In this analysis of the difference in the recurrence rate of CBD stones according to cholecystectomy in patients with GB stones, the recurrence rate in the non-cholecystectomy group was higher than that in the cholecystectomy group. The RR for CBD stone recurrence in the non-cholecystectomy group was higher at younger ages. Thus, increasing age was associated with decreased RR. In general, the risk of developing typical biliary pain in asymptomatic patients with GB stones was 10–25% (2.0–2.6% per year) [29,30,31,32,33]. Considering the risk for CBD stone recurrence and the duration of life possibly developing biliary pain or cholecystitis, we recommend cholecystectomy in patients < 70 years with GB stones to reduce the possibility of CBD stone recurrence as well as cholecystitis, and it is strongly recommended for relatively younger patients. However, since the RR in over 70 years was only 1.2, it would be reasonable to decide the cholecystectomy at age over 70 years considering the risk of operation and the comorbid illness of the patient. Our findings were similar to the report of Yasui et al. [34] that cholecystectomy does not decrease biliary events and should not be recommended in very elderly patients.
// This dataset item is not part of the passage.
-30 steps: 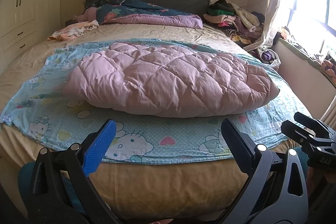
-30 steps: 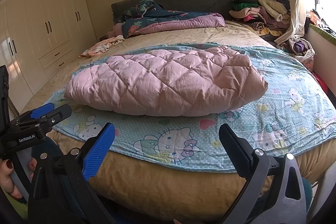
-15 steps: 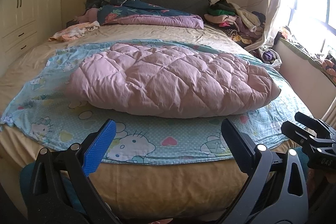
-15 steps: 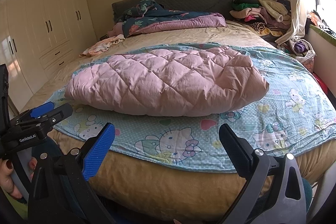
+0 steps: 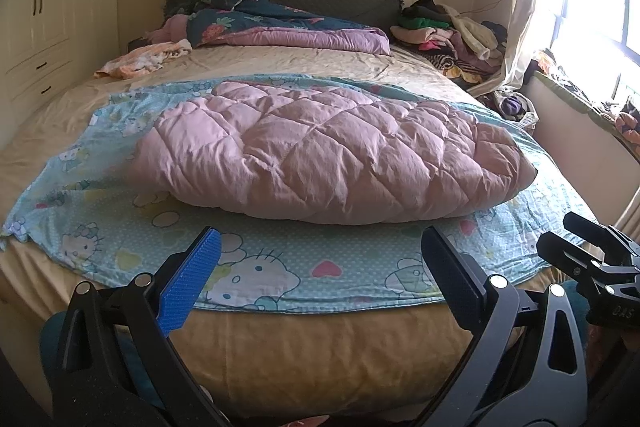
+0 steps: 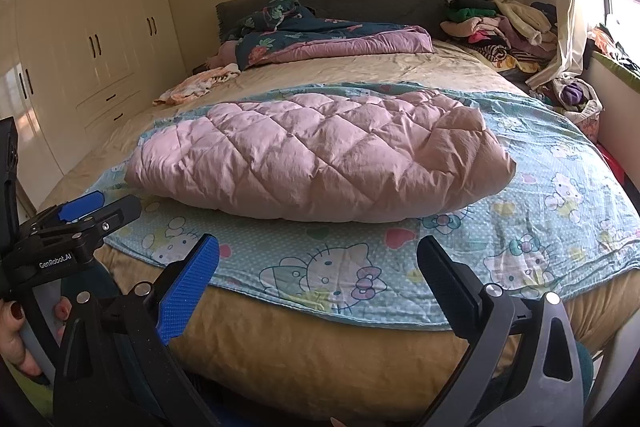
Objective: Fold large clothes
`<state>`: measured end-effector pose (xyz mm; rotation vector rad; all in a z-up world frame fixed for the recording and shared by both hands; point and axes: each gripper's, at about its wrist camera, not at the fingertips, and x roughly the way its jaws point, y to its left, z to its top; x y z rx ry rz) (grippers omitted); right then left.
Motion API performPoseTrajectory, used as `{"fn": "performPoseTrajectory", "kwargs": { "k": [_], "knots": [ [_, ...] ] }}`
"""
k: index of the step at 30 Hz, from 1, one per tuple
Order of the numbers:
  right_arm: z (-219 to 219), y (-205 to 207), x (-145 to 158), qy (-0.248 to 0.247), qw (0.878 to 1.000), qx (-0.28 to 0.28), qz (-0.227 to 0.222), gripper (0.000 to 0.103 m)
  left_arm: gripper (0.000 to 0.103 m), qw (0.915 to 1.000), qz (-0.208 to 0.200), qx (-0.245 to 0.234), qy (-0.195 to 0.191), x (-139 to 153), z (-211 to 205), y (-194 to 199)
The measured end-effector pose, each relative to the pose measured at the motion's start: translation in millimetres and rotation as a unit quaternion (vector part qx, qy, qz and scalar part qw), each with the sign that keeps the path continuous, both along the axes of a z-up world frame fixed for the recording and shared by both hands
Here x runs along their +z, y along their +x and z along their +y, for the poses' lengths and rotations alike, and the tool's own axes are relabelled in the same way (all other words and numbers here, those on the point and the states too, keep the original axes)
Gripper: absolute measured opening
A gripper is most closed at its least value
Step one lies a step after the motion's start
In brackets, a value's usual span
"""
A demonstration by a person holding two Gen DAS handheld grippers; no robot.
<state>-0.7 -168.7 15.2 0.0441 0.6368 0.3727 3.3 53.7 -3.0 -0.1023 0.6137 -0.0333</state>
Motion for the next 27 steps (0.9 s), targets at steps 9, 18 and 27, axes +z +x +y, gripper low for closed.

Our study is the first nationwide population-based assessment of recurrent CBD stones. The strength of this study is the use of a very large and high-quality data set. Because most recurrent CBD stones were removed by endoscopic procedure, the recurrence of CBD stones defined as having undergone this procedure was able to represent almost all cases. Our study also had several limitations. Previous studies reported the risk factors for CBD stone recurrence after endoscopic stone removal. The risk factors were stone size and number, use of lithotripsy, presence of periampullary diverticulum, CBD diameter, and bile duct stenosis [1,2,3, 11,12,13,14]. Careful regular follow-up has been often recommended in patients with risk factors. However, the risk factors for recurrence of CBD stones are not thoroughly defined and the results were different for each study. In case of CBD diameter, the criterion for dilated CBD varied from 10 to 15 mm depending on the study [2, 12,13,14]. The detailed medical records of the patients are not included in the NHIS database, unfortunately. Hence, the medical information for these risk factors was unavailable. The inability to analyze the risk factors for CBD stone recurrence could be an important limitation of this study. Further studies are needed to determine whether regular follow-up is required in selected groups with high-risk factors.

Another limitation was that the diagnosis of CBD stone recurrence was based on the insurance database for procedure registry of endoscopic stone removal. Although endoscopic stone removal would be performed in most patients after detection of CBD stone recurrence, there might be some patients who did not receive this procedure due to several reasons. Therefore, it is possible that the recurrence rate of CBD stones might be slightly underestimated. Another limitation was our inability to obtain information on GB status in many patients. Among 46,181 patients, the indeterminate GB group had 27,027 patients. The lack of information on GB might be mostly in patients without GB stones. However, we have to consider the possibility of missing the registry of GB stone diagnosis, especially if it was not the main issue. Nevertheless, the GB stone group included 16,910 patients, which was high enough to yield significant results. Finally, Koreans have a higher rate of primary pigment stones than Westerners; thus, the applicability of our finding to the Western population is limited.

In conclusion, since the first recurrence rate of CBD stones was relatively low at all ages, regular follow-up in patients with endoscopic stone removal for the first time is not routinely recommended. However, once CBD stones recurred, the next recurrence rate increased with the number of recurrence, and we recommend regular follow-up for patients with recurrent stones. Cholecystectomy is recommended in patients < 70 years with GB stones after CBD stone removal to reduce CBD stone recurrence; however, cholecystectomy in patients ≥ 70 years must be considered carefully because they have relatively low RR for stone recurrence and possible high surgical comorbidity.